Hackerrank has this monthly competitive programming contests in which seven programming questions are asked and contest covers seven days. Each day a question is released and complexity of the question increases everyday. “Highway Construction” was this month’s sixth question and its complexity level was labeled as “Hard”.

The question asks us to find the sum of numbers starting from 2 up to n by taking powers of k. n can go up to 10^18 and k can go up to 1000.

Question:

- 1 <= n <= 10^18
- 1 <= k <= 10^3
- 2^k + 3^k + 4^k + … + (n-1)k = ? (mod 10^9 + 7)

We can easily see that brute force would not work because looping until 10^18 is unreachable.

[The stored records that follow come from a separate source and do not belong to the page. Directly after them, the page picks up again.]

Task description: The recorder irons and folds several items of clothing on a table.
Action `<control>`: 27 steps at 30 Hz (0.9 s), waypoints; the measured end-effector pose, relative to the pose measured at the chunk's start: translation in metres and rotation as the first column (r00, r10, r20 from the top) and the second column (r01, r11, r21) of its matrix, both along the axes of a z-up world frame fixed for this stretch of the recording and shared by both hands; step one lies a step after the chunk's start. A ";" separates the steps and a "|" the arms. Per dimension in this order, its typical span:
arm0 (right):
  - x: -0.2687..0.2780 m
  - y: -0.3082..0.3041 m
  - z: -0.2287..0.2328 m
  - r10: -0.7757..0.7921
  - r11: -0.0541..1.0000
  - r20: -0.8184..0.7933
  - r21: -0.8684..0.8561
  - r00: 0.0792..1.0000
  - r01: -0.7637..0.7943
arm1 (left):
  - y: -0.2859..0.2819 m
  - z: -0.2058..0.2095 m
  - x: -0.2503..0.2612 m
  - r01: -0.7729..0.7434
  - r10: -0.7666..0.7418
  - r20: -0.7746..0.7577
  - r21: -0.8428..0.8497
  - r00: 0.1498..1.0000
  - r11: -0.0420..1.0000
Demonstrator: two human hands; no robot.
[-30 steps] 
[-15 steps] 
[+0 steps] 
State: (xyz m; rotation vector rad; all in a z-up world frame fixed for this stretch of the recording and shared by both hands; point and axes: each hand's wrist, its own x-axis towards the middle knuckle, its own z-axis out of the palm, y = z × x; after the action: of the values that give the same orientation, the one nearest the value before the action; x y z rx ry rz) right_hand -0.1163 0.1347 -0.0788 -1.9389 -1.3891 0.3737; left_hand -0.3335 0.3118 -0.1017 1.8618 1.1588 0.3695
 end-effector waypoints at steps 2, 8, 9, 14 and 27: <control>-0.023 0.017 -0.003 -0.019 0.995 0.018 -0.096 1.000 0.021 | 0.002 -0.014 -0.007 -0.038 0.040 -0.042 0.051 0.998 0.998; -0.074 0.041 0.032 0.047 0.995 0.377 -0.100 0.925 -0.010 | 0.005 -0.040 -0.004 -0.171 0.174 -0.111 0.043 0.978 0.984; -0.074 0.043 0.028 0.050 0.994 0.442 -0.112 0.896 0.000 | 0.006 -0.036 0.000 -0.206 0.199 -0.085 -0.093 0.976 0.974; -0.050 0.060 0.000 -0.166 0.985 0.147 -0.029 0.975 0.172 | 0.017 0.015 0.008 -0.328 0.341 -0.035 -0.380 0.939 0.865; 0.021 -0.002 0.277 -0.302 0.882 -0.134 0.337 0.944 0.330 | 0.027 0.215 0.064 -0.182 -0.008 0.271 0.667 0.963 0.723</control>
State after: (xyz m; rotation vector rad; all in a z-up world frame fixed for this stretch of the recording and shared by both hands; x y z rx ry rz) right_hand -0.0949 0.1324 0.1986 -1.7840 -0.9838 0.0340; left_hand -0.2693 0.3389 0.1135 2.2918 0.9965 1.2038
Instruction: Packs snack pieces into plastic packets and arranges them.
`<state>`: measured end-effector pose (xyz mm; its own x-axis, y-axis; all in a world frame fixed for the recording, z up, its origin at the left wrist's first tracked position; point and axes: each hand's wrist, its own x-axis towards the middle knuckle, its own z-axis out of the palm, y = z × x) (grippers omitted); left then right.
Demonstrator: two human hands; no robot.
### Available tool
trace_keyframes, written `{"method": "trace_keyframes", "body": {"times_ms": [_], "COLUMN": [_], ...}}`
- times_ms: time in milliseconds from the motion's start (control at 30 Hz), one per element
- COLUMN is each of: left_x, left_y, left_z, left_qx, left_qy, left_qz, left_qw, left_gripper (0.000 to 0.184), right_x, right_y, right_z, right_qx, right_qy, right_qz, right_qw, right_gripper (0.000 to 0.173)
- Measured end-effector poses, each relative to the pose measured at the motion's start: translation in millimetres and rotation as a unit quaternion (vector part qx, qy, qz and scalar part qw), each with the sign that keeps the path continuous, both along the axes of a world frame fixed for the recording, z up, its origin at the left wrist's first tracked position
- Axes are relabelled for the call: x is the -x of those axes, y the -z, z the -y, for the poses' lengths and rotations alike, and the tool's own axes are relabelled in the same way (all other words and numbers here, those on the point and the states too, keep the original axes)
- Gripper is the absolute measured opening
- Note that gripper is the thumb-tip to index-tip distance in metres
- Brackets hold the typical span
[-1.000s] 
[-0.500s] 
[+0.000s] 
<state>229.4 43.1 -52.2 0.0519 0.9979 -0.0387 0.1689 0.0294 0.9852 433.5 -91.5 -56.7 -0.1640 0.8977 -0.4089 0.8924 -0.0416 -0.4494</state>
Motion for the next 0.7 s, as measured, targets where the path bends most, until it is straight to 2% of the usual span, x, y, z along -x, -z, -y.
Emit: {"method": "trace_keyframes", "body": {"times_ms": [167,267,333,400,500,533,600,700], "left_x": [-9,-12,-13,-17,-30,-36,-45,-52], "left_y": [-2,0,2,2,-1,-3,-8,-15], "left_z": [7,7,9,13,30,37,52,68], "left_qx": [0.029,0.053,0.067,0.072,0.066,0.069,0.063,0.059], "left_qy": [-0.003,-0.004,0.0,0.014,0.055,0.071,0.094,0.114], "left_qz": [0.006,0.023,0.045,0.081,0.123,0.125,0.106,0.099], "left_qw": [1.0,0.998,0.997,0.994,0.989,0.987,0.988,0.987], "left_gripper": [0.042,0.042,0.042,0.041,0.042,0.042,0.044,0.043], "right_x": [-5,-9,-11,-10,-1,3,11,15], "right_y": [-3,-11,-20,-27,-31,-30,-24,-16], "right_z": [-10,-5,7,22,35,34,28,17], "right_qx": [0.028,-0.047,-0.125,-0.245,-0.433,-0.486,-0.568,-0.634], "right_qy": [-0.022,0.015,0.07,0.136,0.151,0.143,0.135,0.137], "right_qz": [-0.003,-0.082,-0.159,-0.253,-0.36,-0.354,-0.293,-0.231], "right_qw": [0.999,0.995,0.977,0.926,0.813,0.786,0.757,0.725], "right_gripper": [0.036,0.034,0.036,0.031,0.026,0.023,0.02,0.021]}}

We need to dive into number theory, that’s for sure.

We’ve already seen how to find this sum when k equals to one or two.

When k = 1

- = 2 + 3 + 4 + 5 + … (n-1)
- = (1 + 2 + 3 + 4 + 5 + … n) - 1 - n
- = (n * (n + 1) / 2) - (n+1)

When k = 2

- = 2^2 + 3^2 + 4^2 + 5^2 + .. (n-1)^2
- = (1^2 + 2^2 + 3^2 + 4^2 + … + n^2) - 1^2 - n^2
- = (n * (n+1) * (2n+1) / 6) - (n^2 + 1)

So we can assume there has to be a theory behind it. And guess what, indeed there is. Just a little bit complex..

The main reason we can not calculate by brute force was because n could be quite large. In the theory part, instead of looping through n, it loops through k. By doing that it makes the computation handled easily. Only fallback is it uses Bernoulli Numbers in the calculation. These numbers seem to be used a lot in number theory and they are simply signed rational numbers. So if we can calculate Bernoulli numbers then we could easily put them in our equation and solve the problem. You can find below the code that generates Bernoulli numbers.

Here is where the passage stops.